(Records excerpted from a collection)

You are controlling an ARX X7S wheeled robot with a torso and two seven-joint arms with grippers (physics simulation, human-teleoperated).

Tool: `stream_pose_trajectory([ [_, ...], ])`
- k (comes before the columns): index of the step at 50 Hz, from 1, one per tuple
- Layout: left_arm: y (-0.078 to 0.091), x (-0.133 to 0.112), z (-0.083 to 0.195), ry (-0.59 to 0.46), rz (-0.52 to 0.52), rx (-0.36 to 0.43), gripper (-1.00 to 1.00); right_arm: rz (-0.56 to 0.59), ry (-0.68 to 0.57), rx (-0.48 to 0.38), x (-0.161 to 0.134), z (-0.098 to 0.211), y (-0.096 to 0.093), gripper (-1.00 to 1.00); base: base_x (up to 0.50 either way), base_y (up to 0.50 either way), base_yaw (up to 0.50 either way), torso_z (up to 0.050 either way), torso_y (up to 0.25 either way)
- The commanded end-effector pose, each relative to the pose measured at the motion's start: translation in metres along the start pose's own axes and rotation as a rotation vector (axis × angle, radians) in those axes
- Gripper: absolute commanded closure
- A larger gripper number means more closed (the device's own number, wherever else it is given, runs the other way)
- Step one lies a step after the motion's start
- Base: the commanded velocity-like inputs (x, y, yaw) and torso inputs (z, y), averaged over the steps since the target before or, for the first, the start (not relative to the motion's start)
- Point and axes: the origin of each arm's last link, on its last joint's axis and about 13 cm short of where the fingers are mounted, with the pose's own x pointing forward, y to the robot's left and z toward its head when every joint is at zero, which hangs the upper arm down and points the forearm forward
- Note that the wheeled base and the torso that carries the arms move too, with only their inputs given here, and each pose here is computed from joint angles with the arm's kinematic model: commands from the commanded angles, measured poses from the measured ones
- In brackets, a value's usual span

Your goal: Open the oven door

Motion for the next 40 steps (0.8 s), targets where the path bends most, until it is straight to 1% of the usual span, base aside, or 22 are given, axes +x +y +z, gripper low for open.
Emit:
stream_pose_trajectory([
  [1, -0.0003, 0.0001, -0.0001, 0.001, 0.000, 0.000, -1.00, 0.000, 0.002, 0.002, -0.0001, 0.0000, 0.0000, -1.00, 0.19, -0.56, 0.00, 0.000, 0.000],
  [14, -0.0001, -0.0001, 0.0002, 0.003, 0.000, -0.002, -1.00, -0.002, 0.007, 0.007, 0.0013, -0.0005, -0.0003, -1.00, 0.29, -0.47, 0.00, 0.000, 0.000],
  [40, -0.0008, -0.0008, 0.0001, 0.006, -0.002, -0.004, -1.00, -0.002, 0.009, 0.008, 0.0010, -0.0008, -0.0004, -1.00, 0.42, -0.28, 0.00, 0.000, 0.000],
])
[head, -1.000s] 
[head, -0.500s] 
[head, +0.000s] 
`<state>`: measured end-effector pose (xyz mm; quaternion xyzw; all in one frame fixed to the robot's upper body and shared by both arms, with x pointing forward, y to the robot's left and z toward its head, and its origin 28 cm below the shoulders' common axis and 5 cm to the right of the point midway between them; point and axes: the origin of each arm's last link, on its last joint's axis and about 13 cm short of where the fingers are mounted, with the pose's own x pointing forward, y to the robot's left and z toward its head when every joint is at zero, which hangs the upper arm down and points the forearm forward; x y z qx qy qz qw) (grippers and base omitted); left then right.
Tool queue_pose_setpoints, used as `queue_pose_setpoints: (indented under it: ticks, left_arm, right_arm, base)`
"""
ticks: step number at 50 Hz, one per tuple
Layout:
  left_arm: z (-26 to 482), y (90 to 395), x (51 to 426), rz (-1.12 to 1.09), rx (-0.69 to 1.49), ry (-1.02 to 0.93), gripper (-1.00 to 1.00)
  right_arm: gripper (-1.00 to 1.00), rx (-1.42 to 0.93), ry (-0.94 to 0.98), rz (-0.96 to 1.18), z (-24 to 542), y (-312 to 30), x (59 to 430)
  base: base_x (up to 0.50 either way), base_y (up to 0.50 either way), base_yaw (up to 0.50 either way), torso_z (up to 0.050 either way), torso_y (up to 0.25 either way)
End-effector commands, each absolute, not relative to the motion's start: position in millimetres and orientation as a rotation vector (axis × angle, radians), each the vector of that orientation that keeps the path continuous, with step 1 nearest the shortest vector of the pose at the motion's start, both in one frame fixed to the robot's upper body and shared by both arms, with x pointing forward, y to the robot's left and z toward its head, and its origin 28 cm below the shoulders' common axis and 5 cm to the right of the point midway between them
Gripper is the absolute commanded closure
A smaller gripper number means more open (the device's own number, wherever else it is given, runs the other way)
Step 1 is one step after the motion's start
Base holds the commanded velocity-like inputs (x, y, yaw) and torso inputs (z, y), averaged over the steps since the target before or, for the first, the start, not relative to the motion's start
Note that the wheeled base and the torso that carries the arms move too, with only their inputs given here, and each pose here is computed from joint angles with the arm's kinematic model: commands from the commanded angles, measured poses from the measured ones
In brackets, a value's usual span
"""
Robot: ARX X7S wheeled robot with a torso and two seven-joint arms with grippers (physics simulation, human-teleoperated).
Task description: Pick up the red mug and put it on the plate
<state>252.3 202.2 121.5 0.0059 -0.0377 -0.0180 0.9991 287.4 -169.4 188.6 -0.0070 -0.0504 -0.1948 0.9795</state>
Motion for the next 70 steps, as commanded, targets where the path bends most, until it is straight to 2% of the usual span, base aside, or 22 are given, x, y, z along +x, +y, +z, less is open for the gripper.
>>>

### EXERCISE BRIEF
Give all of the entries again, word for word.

### OUTPUT BELOW
You are controlling an ARX X7S wheeled robot with a torso and two seven-joint arms with grippers (physics simulation, human-teleoperated).

Tool: `stream_pose_trajectory([ [_, ...], ])`
- k (comes before the columns): index of the step at 50 Hz, from 1, one per tuple
- Layout: left_arm: y (-0.078 to 0.091), x (-0.133 to 0.112), z (-0.083 to 0.195), ry (-0.59 to 0.46), rz (-0.52 to 0.52), rx (-0.36 to 0.43), gripper (-1.00 to 1.00); right_arm: rz (-0.56 to 0.59), ry (-0.68 to 0.57), rx (-0.48 to 0.38), x (-0.161 to 0.134), z (-0.098 to 0.211), y (-0.096 to 0.093), gripper (-1.00 to 1.00); base: base_x (up to 0.50 either way), base_y (up to 0.50 either way), base_yaw (up to 0.50 either way), torso_z (up to 0.050 either way), torso_y (up to 0.25 either way)
- The commanded end-effector pose, each relative to the pose measured at the motion's start: translation in metres along the start pose's own axes and rotation as a rotation vector (axis × angle, radians) in those axes
- Gripper: absolute commanded closure
- A larger gripper number means more closed (the device's own number, wherever else it is given, runs the other way)
- Step one lies a step after the motion's start
- Base: the commanded velocity-like inputs (x, y, yaw) and torso inputs (z, y), averaged over the steps since the target before or, for the first, the start (not relative to the motion's start)
- Point and axes: the origin of each arm's last link, on its last joint's axis and about 13 cm short of where the fingers are mounted, with the pose's own x pointing forward, y to the robot's left and z toward its head when every joint is at zero, which hangs the upper arm down and points the forearm forward
- Note that the wheeled base and the torso that carries the arms move too, with only their inputs given here, and each pose here is computed from joint angles with the arm's kinematic model: commands from the commanded angles, measured poses from the measured ones
- In brackets, a value's usual span

Your goal: Open the oven door

Motion for the next 40 steps (0.8 s), targets where the path bends most, until it is straight to 1% of the usual span, base aside, or 22 are given, axes +x +y +z, gripper low for open.
Emit:
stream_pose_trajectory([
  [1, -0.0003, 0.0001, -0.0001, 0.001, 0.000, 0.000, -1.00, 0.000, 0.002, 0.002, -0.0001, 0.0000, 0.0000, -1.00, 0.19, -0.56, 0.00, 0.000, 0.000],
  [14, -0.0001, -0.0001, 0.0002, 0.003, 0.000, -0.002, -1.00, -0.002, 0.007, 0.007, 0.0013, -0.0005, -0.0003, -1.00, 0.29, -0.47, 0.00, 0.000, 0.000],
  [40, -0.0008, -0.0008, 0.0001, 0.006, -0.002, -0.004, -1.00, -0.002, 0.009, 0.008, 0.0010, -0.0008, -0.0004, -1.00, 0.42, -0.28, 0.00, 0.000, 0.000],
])
[head, -1.000s] 
[head, -0.500s] 
[head, +0.000s] 
`<state>`: measured end-effector pose (xyz mm; quaternion xyzw; all in one frame fixed to the robot's upper body and shared by both arms, with x pointing forward, y to the robot's left and z toward its head, and its origin 28 cm below the shoulders' common axis and 5 cm to the right of the point midway between them; point and axes: the origin of each arm's last link, on its last joint's axis and about 13 cm short of where the fingers are mounted, with the pose's own x pointing forward, y to the robot's left and z toward its head when every joint is at zero, which hangs the upper arm down and points the forearm forward; x y z qx qy qz qw) (grippers and base omitted); left then right.
Tool queue_pose_setpoints, used as `queue_pose_setpoints: (indented under it: ticks, left_arm, right_arm, base)`
"""
ticks: step number at 50 Hz, one per tuple
Layout:
  left_arm: z (-26 to 482), y (90 to 395), x (51 to 426), rz (-1.12 to 1.09), rx (-0.69 to 1.49), ry (-1.02 to 0.93), gripper (-1.00 to 1.00)
  right_arm: gripper (-1.00 to 1.00), rx (-1.42 to 0.93), ry (-0.94 to 0.98), rz (-0.96 to 1.18), z (-24 to 542), y (-312 to 30), x (59 to 430)
  base: base_x (up to 0.50 either way), base_y (up to 0.50 either way), base_yaw (up to 0.50 either way), torso_z (up to 0.050 either way), torso_y (up to 0.25 either way)
End-effector commands, each absolute, not relative to the motion's start: position in millimetres and orientation as a rotation vector (axis × angle, radians), each the vector of that orientation that keeps the path continuous, with step 1 nearest the shortest vector of the pose at the motion's start, both in one frame fixed to the robot's upper body and shared by both arms, with x pointing forward, y to the robot's left and z toward its head, and its origin 28 cm below the shoulders' common axis and 5 cm to the right of the point midway between them
Gripper is the absolute commanded closure
A smaller gripper number means more open (the device's own number, wherever else it is given, runs the other way)
Step 1 is one step after the motion's start
Base holds the commanded velocity-like inputs (x, y, yaw) and torso inputs (z, y), averaged over the steps since the target before or, for the first, the start, not relative to the motion's start
Note that the wheeled base and the torso that carries the arms move too, with only their inputs given here, and each pose here is computed from joint angles with the arm's kinematic model: commands from the commanded angles, measured poses from the measured ones
In brackets, a value's usual span
"""
Robot: ARX X7S wheeled robot with a torso and two seven-joint arms with grippers (physics simulation, human-teleoperated).
Task description: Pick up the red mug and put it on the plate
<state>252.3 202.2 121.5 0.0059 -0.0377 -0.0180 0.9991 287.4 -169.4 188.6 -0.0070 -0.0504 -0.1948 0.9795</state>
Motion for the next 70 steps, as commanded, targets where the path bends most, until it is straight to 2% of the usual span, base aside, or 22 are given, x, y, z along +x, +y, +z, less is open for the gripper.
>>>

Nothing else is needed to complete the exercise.